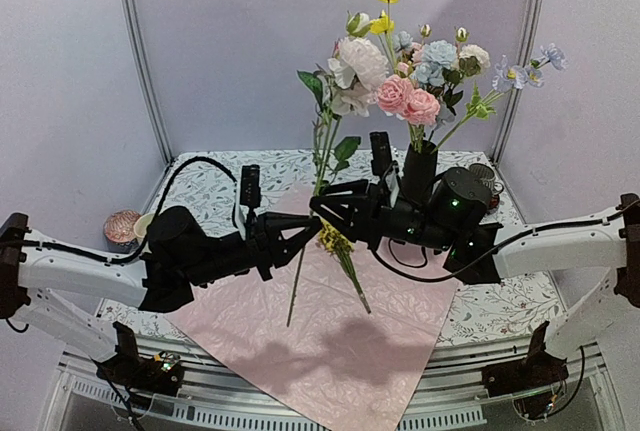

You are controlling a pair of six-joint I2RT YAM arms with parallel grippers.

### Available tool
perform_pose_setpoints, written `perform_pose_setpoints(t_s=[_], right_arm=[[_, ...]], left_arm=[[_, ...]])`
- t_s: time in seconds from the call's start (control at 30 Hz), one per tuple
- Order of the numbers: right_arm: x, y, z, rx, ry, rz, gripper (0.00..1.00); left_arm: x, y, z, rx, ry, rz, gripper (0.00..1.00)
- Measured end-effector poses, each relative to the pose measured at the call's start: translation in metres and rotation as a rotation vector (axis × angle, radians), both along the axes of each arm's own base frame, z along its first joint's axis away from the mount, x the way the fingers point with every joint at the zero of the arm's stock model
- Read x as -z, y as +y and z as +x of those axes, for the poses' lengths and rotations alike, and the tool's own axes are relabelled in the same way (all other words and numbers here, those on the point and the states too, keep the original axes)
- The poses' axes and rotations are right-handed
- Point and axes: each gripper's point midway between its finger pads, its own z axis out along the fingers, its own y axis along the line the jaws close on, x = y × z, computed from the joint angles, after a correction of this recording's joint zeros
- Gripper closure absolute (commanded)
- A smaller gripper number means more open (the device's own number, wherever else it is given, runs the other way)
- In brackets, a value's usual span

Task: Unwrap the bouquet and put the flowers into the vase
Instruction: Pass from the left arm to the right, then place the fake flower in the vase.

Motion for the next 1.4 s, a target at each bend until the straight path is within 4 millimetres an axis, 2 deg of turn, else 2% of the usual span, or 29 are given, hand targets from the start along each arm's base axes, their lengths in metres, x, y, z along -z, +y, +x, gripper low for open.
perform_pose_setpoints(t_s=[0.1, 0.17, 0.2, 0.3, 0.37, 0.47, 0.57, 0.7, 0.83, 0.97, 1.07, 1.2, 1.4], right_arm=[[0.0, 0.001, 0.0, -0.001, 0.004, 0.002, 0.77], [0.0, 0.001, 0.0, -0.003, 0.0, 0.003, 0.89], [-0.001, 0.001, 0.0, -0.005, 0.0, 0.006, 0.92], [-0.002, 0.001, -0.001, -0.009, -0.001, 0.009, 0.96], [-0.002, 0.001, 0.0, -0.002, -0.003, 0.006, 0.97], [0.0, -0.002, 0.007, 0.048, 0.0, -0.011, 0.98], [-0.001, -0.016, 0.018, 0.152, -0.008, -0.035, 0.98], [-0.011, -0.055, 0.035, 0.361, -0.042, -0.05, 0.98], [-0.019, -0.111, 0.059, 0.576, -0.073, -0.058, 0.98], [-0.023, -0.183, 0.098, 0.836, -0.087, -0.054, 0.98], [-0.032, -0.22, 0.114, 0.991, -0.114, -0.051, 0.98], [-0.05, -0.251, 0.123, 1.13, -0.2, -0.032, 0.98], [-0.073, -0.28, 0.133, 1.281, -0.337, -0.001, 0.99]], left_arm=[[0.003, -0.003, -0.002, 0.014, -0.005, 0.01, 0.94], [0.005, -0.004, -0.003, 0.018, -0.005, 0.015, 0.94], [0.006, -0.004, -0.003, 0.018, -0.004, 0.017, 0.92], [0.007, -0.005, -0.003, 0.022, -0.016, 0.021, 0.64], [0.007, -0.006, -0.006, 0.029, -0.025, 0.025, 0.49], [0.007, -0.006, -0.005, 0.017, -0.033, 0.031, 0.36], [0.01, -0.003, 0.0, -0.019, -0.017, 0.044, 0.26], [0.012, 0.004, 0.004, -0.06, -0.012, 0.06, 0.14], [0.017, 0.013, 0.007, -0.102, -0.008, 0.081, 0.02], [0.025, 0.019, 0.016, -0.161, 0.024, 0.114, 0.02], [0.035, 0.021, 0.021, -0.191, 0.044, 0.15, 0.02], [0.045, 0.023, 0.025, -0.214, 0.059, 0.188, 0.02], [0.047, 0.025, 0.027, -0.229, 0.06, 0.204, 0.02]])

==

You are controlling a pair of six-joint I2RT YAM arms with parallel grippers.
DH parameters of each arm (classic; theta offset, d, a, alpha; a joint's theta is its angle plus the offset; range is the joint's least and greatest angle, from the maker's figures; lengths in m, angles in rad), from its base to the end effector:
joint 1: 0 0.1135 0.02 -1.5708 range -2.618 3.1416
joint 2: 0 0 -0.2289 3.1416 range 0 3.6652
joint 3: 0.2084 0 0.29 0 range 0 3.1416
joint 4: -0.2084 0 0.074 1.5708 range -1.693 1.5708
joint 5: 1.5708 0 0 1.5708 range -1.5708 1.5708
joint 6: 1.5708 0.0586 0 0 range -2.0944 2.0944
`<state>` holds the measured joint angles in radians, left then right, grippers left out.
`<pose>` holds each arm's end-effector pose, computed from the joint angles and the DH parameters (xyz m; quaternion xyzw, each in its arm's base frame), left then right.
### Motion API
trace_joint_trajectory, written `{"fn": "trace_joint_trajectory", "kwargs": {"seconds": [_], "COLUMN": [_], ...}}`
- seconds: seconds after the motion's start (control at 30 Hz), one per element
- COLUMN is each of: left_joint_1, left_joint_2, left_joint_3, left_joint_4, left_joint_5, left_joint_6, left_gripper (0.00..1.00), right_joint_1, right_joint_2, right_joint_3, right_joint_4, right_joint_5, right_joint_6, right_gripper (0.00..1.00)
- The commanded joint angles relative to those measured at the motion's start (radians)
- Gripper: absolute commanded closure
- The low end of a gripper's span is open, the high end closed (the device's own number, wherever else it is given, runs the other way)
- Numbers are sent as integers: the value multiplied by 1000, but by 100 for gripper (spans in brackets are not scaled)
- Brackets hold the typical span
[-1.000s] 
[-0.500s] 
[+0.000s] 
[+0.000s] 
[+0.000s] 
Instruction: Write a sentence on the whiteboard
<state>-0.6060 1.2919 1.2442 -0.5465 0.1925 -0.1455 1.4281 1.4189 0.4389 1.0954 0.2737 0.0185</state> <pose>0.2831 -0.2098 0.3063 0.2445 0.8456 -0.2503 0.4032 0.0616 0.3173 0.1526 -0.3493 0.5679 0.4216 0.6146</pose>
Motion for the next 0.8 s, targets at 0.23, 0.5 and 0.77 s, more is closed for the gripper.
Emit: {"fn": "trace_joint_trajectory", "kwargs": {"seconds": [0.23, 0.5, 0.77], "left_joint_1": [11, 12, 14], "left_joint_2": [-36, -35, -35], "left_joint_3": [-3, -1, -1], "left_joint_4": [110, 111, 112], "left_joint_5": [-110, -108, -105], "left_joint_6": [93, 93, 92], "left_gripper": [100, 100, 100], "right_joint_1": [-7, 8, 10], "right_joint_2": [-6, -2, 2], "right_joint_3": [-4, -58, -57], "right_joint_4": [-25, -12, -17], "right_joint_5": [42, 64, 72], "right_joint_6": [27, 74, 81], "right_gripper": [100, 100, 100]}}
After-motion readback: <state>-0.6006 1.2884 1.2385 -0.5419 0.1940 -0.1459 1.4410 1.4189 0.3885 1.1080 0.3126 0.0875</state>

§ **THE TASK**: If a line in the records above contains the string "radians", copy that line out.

§ **ANSWER FOR THE TASK**:
- Measured end-effector poses, each relative to the pose measured at the call's start: translation in metres and rotation as a rotation vector (axis × angle, radians), both along the axes of each arm's own base frame, z along its first joint's axis away from the mount, x the way the fingers point with every joint at the zero of the arm's stock model
`<state>` holds the measured joint angles in radians, left then right, grippers left out.
- The commanded joint angles relative to those measured at the motion's start (radians)

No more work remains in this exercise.